Friday, June 21, 2024 11:28:14 AM

Post# of 43304
The Sanofi/Novavax co-exclusive licensing agreement, coupled with the impending spin-off of Sanofi's healthcare sector, coupled yet again with the resignation of Novavax's R&D President, lead me to compare our evolving structural changes to those exhibited by InhibRx.

"Inhibrx Announces Sale of INBRX-101 to
Sanofi for $1.7 Billion Upfront
44
SAN DIEGO, Jan. 23, 2024 /PRNewswire/ -- Inhibrx, Inc. (Nasdaq: INBX) ("Inhibrx," or the "Company") and Sanofi (Nasdaq: SNY)
("Sanofi") today announced that the companies have entered into a definitive agreement under which Aventis Inc., a Pennsylvania
corporation (a subsidiary of Sanofi) will acquire all the assets and liabilities associated with INBRX-101, an optimized, recombinant alpha-1
antitrypsin ("AAT") augmentation therapy currently in a registrational trial for the treatment of patients with alpha-1 antitrypsin deficiency
("AATD"). Immediately prior to the closing of the merger, all non-101 assets and liabilities, including INBRX-105, INBRX-106, INBRX-109,
Inhibrx's non-101 discovery pipeline and its corporate infrastructure, will be spun out from the Company into a new publicly traded
company, Inhibrx Biosciences, Inc. ("New Inhibrx").
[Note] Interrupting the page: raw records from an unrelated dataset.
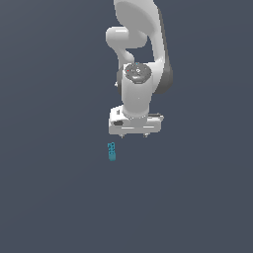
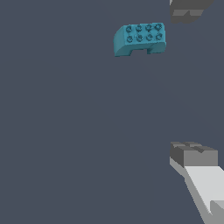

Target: Pick up the object and move it to a goal position.

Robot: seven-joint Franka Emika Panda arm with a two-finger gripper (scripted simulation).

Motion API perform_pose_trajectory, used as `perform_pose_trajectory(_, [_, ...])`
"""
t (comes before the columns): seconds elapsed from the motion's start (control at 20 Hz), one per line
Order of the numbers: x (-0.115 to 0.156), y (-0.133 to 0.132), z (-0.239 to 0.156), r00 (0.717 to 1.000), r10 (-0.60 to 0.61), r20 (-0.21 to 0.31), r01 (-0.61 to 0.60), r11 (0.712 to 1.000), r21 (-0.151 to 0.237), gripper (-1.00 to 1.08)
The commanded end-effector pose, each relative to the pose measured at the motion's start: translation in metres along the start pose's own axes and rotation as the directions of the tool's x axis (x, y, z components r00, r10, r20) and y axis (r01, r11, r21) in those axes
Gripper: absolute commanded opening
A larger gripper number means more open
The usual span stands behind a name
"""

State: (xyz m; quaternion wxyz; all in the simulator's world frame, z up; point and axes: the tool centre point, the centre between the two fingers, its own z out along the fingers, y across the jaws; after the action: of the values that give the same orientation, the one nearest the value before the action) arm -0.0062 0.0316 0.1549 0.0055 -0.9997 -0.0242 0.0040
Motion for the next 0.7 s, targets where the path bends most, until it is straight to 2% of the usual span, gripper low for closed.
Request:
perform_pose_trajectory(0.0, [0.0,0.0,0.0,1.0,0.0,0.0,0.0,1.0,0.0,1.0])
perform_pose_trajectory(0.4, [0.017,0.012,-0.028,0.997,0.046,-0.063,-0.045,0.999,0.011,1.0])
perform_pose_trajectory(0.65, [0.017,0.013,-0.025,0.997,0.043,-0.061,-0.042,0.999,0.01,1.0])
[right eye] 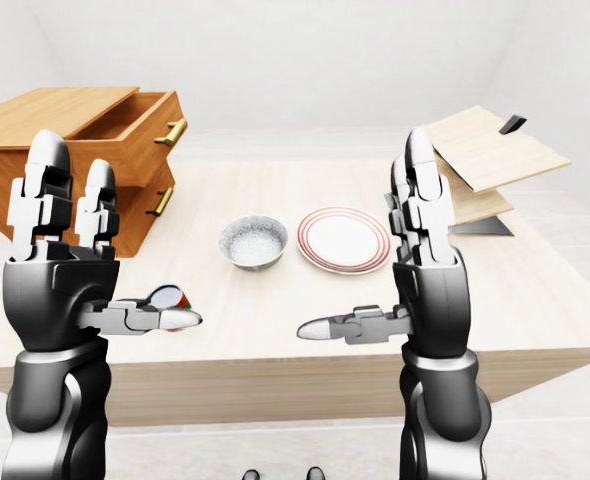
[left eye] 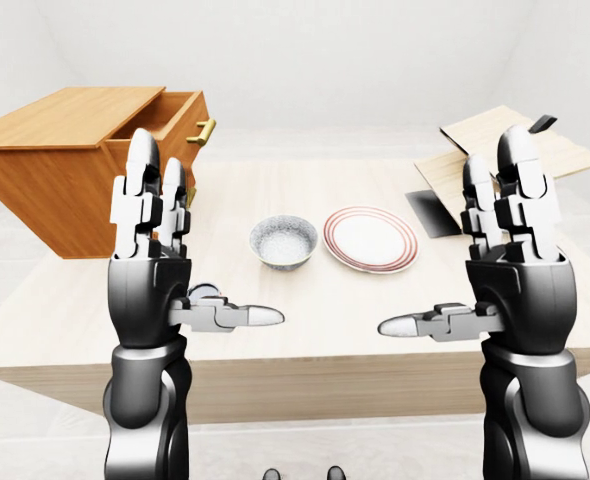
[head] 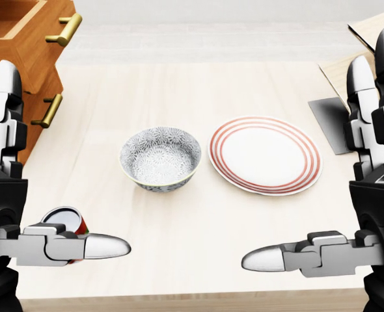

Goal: Close the top drawer of the cabinet.

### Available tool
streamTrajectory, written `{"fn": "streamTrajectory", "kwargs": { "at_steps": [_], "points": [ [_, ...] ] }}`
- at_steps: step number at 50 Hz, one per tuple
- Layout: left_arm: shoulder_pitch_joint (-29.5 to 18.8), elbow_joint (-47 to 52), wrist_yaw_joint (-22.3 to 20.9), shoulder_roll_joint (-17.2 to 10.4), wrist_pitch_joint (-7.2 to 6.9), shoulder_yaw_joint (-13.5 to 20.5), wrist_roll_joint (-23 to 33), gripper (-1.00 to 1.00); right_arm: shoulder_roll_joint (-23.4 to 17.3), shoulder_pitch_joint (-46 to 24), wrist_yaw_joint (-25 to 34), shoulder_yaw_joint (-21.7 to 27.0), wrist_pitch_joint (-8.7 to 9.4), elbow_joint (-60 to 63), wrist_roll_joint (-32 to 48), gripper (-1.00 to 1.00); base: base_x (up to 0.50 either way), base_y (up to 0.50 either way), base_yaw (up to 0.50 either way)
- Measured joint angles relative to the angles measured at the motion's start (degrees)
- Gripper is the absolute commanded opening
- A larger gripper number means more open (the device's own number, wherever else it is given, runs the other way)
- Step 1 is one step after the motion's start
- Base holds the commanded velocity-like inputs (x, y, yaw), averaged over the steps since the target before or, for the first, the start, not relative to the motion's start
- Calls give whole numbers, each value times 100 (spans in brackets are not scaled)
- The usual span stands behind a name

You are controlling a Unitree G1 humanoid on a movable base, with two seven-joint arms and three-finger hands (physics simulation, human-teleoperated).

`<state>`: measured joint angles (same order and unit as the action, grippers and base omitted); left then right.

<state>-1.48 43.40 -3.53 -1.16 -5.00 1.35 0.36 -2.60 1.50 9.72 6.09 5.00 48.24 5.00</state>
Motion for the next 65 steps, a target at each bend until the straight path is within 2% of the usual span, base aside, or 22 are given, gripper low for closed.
{"fn": "streamTrajectory", "kwargs": {
  "at_steps": [33,65],
  "points": [
    [-163,112,-52,-58,0,40,76,100,70,87,27,-40,0,-123,-222,100,11,50,0],
    [75,-130,-199,-37,0,-61,247,100,79,169,50,-101,0,-197,-214,100,30,45,0]
  ]
}}
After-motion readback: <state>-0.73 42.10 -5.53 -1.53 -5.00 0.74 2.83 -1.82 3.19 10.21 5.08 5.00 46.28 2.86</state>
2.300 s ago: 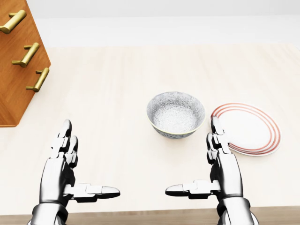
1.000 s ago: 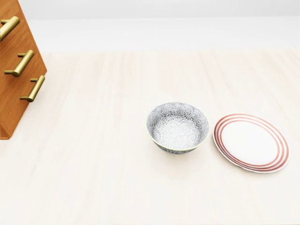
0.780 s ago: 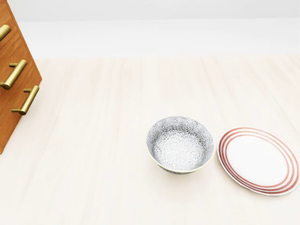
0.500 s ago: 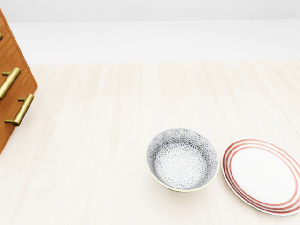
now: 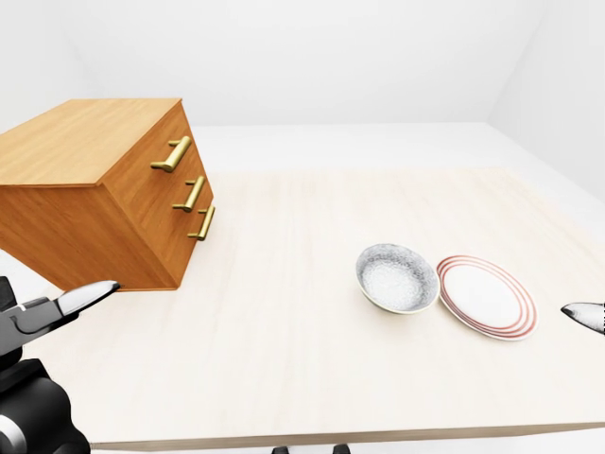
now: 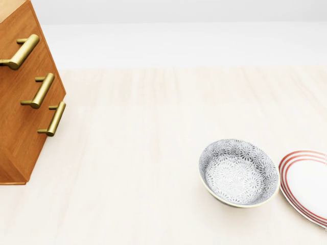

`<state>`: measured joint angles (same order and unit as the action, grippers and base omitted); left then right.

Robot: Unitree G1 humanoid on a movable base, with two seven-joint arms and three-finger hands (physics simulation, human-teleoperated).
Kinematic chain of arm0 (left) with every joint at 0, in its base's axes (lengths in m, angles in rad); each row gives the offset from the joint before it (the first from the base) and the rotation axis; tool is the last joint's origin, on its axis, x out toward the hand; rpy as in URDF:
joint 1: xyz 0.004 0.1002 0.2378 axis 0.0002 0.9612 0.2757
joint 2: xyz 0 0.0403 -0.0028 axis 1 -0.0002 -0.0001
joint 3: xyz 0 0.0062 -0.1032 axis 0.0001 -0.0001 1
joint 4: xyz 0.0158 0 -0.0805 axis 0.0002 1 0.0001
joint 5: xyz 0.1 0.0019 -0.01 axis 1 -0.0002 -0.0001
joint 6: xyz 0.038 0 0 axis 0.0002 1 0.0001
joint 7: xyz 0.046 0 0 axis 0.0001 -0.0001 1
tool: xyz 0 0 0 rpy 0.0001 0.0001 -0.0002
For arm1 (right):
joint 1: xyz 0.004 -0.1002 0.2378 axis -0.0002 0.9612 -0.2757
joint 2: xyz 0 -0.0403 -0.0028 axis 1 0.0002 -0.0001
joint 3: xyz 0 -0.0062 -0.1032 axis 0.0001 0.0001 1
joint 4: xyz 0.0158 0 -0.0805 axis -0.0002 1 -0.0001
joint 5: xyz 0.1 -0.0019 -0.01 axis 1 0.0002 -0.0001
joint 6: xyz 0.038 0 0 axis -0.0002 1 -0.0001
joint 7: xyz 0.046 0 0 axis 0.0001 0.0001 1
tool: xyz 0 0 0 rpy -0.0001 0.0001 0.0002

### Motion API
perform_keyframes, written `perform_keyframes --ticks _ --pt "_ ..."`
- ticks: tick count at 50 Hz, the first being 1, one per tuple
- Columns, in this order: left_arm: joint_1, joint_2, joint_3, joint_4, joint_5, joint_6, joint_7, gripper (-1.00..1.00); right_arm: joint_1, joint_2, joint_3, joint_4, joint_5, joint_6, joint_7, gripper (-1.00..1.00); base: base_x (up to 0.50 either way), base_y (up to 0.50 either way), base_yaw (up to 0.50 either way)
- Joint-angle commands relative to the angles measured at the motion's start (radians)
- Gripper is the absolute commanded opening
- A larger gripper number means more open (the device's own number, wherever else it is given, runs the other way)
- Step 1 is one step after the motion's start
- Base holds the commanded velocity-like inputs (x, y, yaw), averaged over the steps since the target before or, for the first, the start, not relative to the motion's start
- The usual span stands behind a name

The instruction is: Put the bowl on top of the cabinet.

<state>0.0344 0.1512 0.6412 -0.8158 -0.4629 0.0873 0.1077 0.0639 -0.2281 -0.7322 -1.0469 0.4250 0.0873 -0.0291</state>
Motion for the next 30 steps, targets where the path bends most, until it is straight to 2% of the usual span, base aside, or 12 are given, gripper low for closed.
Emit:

Under the terms of the agreement, Sanofi will acquire all outstanding shares of Inhibrx through a merger, and in turn, each Inhibrx
shareholder will receive: (i) $30.00 per share in cash, (ii) one contingent value right per share, representing the right to receive a contingent
payment of $5.00 in cash upon the achievement of a regulatory milestone and (iii) one SEC-registered, publicly listed, share of New Inhibrx
per every four shares of Inhibrx common stock held. In addition, in connection with the transaction, Sanofi will assume and retire Inhibrx's
outstanding third party debt and cause New Inhibrx to be funded with $200 million in cash and will retain an equity interest in New Inhibrx
of 8%. The boards of directors of both Inhibrx and Sanofi have unanimously approved the transaction.
Combined, the upfront cash portion of the consideration, the potential contingent value payment, if achieved, and the assumption of
Inhibrx's debt, implies an aggregate transaction value of approximately $2.2 billion. Additionally, Inhibrx shareholders will own 92% of New
Inhibrx capitalized with $200 million in cash."

see pg 44/97
https://www.stifel.com/Newsletters/InvestmentBanking/BAL/Marketing/Healthcare/Biopharma_TimOpler/BiopharmaMarketUpdate_01.29.2024.pdf

Also note the follow-on story on pg 45/97
"Not Your Typical M&A Take-Out: InhibRx Accepts Low Premium in
Exchange for Right to Continue"

Related SEC filing:
https://www.sec.gov/Archives/edgar/data/1121404/000114036124028380/ef20030320_sc13g.htm

I'm just looking for pathways to our success. Not being sure of the pathway is to be expected. But being sure of our success, to me, is also to be expected.